The funny thing about this break up was that it wasn’t something profound that gave me that little shove to move on, it was something quite small and simple and inherently female, thus confirming that yes I am in fact a girl. The relationship was so profound that it changed me, it changed everything about me. I felt content, comfortable, safe and most importantly good enough, for the first time in my life.
He consumed every part of my life including every waking minute of my present and every thought about my future. I had convinced myself that without him I was nothing and would never be anything. Every thought that I had was something that I was sure he had thought of first, every fact I knew I thought he had told me, I did not even own my own knowledge he was such a part of me. I needed nothing except him and I did everything to make sure that he was happy and content with me. I made sure that I was his world and that he could not live without me.
We got dogs together, lived together, went on holiday together and I unconsciously injected myself into his life and made him need me too. I planned everything, did everything and lost myself in the process. The problem with giving yourself to someone so completely is that you inadvertently lose yourself and you inevitably become someone different to the person that they fell in love with.
I went from being an independent, don’t-give-a-fuck person to a 1950’s housewife with no purpose meaning or direction. I became something that I thought would keep him there instead of being the person that he fell in love with in the first place. I realised that the only thing I could do to get him to stay would be to leave him. I went through the filofax of me and remembered that somewhere deep inside and almost long forgotten I had a dream. I told him I was leaving to achieve my dream hoping with every fibre of my being that he would follow. This is not when I realised I could live without him.
We were still technically in a relationship although my plan of making him miss me, pine for me and come for me did not work. Instead he drifted further and further away emotionally and I started to remember who I was again. You know when you ask someone how they knew that the person they are going to marry is “the one” and they say “I just knew”? Well I just knew with him and I thought I just had to wait for him to follow me. When he didn’t, this was not when I realised I could live without him.
About 6 months after I had left the town where our eternal love began he said those 4 words that I NEVER expected to hear “we need to talk”. This was not when I realised I could live without him. I cancelled my flight down to see him and lied and said there were no seats in an attempt to delay the inevitable and allow him some more time to come to his senses. Eventually two months later I could not put it off anymore and went down to lose the only thing I have ever felt worthy of having in my life. I gave him the choice and he said he wanted to live with “absolute freedom and no responsibility”. That was it. This was also not when I realised I could live without him.

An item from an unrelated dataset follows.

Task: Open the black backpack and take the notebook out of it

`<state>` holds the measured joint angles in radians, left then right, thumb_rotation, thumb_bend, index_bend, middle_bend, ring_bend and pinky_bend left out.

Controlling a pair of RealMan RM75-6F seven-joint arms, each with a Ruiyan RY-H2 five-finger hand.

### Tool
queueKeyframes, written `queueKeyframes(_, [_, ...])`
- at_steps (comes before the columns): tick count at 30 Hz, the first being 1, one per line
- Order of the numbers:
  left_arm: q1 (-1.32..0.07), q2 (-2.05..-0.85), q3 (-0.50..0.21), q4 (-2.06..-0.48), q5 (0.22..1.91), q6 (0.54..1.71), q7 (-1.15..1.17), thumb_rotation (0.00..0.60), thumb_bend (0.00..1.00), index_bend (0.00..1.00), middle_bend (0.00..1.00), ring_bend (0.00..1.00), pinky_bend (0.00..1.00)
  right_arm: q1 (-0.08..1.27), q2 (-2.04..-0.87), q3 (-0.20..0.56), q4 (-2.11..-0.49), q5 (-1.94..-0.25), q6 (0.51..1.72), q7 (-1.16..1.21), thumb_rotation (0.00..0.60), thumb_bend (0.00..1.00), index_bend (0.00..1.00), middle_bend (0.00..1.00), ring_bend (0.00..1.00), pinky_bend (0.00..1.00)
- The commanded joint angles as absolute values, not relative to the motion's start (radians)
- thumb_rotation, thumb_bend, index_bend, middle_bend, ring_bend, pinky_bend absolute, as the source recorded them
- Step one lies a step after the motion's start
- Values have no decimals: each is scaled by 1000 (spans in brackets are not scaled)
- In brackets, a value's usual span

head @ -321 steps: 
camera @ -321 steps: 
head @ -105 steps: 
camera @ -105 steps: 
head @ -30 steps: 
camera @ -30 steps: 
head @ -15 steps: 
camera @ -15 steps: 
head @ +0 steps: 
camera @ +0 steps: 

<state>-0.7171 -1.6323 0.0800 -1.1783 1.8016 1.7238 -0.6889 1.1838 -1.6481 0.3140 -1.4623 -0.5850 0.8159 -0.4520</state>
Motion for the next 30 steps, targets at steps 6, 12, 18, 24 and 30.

After months of drunk dialing, suicidal ideation, regret, self-loathing, loss and having no sense of self I started to pull myself together. 4 months after we broke up I got wind of him being in a relationship with one of my closest friends. Saying I was crushed, broken, beaten, finished and pulverised does not come close to how I felt. This was not when I felt I could live without him.
I deleted them both off Facebook and never spoke to her again. The drunk dialing and pining and misery continued until a few months later. I went to visit one of my favourite people in the world, my sanity, my support, my best friend. After a week of drinking and crying and laughing and lots and lots of driving, something happened. I was driving the 1300kms home and found a dusty, forgotten CD in my car. I put it in my CD player and Bonnie Tyler’s Total Eclipse of the Heart started playing and I didn’t cry.
This was the first time I realised I could live without him.